The 2017 Masters champion’s dismal performance at the USPGA meant he has missed the cut in all four Majors this year for the first time in his career.
It is not just the Majors — he has made it through to the weekend just four times in his last 11 starts, with only one top ten.
He needed a good performance at Bellerive to move up the FedEx Cup rankings and ensure there would be no problems holding onto his PGA Tour card for next year.
Garcia, 38, has played only 13 of the minimum 15 events.
He has qualified for the play-offs comfortably every year, so fitting in two more should not have been a problem — especially as the Ryder Cup counts towards the tally.
But Garcia is well down the Ryder Cup points list and unless he shows some form in the next few weeks, European captain Thomas Bjorn will find it hard to make him one of his four wildcard picks.
That puts even more pressure on Garcia to play well at the Wyndham Championship this week, a tournament he added to his schedule after his USPGA flop.
He is 131st in the FedEx Cup standings and needs to climb into the top 125 to qualify for the first of the play-offs, the Northern Trust tournament in New Jersey next week.
If he does not make the line-up for that event there is nowhere left for Garcia to play in America this season, so it would be the Ryder Cup or nothing for his 15th start.
And that would put Bjorn in an even more awkward position.
There are plenty of other contenders for his wildcard picks.

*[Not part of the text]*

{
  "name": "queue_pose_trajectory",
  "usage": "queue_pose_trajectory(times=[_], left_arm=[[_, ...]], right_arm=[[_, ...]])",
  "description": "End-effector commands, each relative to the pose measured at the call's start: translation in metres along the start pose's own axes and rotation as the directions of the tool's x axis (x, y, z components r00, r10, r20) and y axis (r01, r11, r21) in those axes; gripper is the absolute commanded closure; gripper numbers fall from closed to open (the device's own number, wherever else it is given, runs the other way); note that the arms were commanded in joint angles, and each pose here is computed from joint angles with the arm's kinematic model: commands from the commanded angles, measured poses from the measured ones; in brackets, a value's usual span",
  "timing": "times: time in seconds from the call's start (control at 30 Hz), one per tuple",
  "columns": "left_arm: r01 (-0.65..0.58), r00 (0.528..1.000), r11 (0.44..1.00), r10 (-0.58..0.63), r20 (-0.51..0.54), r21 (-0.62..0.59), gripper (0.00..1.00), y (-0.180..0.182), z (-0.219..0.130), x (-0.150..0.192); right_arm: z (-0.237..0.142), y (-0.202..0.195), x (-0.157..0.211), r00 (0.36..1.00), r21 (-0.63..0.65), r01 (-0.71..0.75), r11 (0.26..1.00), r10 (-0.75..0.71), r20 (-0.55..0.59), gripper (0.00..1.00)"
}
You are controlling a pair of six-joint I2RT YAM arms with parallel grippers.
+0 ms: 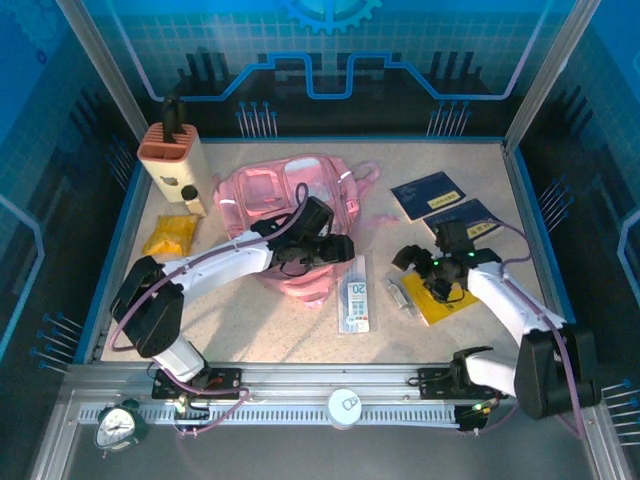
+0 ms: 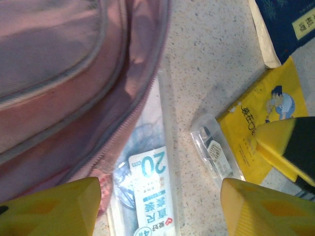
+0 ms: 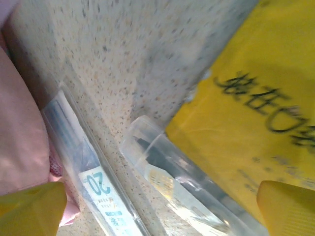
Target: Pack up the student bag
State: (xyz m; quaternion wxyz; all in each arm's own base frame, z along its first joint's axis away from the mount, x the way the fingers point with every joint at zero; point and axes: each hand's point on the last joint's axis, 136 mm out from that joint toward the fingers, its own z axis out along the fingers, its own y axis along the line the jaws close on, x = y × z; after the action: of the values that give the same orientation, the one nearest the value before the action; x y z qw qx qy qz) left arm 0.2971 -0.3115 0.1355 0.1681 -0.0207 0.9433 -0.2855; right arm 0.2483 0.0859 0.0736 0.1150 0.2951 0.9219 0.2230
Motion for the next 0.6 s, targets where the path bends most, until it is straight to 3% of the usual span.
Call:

Henrik Stenson and Paul Casey are both in the world’s top 20 yet not among the eight automatic qualifiers.
Neither are Thomas Pieters — a rookie sensation at Hazeltine and tied for sixth at the USPGA — or Rafael Cabrera-Bello.
He is 11th on the world points list after his top-ten finish at Bellerive and at one point his final round 64 looked like moving him into the top eight in place of Casey.

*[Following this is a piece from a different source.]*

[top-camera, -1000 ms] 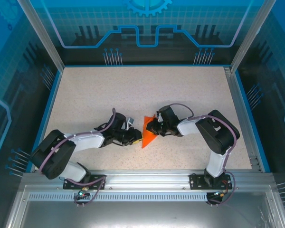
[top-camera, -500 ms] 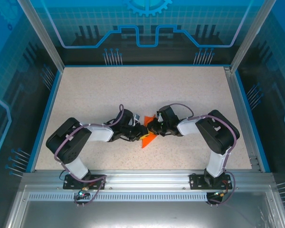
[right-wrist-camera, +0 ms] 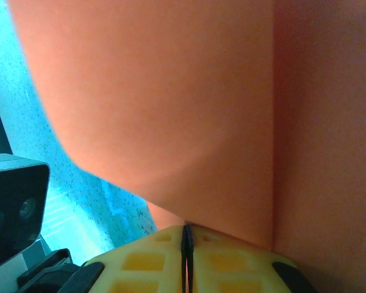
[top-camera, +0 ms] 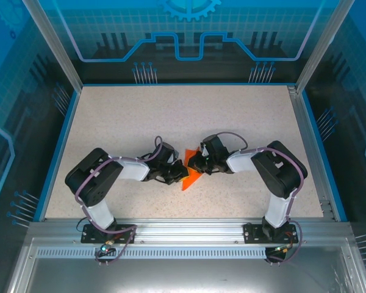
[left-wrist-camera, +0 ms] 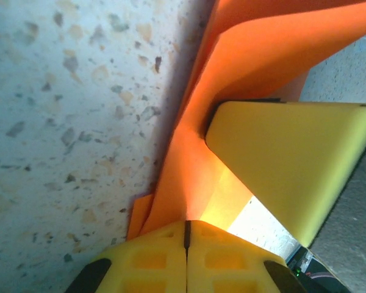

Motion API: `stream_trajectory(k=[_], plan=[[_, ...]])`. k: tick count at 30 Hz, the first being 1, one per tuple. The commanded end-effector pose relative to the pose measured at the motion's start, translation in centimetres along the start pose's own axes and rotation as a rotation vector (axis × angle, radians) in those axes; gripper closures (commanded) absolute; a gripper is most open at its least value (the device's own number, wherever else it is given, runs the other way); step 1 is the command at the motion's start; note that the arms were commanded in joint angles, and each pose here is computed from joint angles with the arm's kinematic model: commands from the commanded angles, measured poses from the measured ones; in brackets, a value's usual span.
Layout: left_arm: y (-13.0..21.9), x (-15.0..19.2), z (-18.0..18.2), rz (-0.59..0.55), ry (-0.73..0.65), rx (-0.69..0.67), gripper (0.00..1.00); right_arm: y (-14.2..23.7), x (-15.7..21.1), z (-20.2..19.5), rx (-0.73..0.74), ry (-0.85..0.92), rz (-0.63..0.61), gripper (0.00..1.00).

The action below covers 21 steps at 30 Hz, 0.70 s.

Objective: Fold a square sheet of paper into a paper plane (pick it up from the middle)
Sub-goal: Fourth fold the wing at the center of the table.

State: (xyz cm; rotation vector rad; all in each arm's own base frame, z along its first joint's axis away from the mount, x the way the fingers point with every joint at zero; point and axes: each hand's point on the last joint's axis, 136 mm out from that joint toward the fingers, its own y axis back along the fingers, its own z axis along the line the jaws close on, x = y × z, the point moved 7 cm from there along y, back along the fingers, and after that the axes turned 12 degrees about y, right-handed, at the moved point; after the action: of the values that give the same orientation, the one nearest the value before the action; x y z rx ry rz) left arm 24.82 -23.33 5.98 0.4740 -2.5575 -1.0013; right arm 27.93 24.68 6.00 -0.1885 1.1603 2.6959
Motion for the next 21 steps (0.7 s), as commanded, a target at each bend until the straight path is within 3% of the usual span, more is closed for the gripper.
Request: stream_trajectory(k=[1,11,16,21], plan=[[-0.3,1.5,6.8,-0.005,0.066,-0.286,0.94,0.1,3.2,-3.3,0.203,-0.014,0.143,0.87],[-0.3,1.0,6.1,-0.01,0.022,-0.324,0.97,3.4,-1.2,2.5,0.012,0.201,0.082,0.93],[-0.5,1.0,6.0,-0.002,0.014,-0.327,0.97,2.0,-0.5,2.5,-0.01,0.206,0.118,0.98],[-0.6,1.0,6.2,0.0,0.013,-0.335,0.97,0.4,-0.1,0.5,0.063,0.173,0.129,0.99]])
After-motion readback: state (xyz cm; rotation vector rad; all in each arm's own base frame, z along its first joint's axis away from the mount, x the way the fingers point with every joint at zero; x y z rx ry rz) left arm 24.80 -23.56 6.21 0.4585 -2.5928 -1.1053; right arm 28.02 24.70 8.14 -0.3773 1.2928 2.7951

In the end it was Ian Poulter who edged past his fellow Englishman but his hold on an automatic spot is precarious.
Scotsman Russell Knox — winner of the Irish Open in July — and England’s Matt Fitzpatrick, who played in the 2016 Ryder Cup, are also in with a shout.
But the player most likely to push out Poulter is ninth-placed Thorbjorn Olesen.
The Dane has added this week’s Nordea Scandinavian Masters to his schedule to try to pick up a few more qualifying points.
He will also play in the final qualifying event, Made in Denmark, at the end of this month.
But if Garcia fails again this week, Bjorn may tell him he must be there too to boost his wildcard hopes.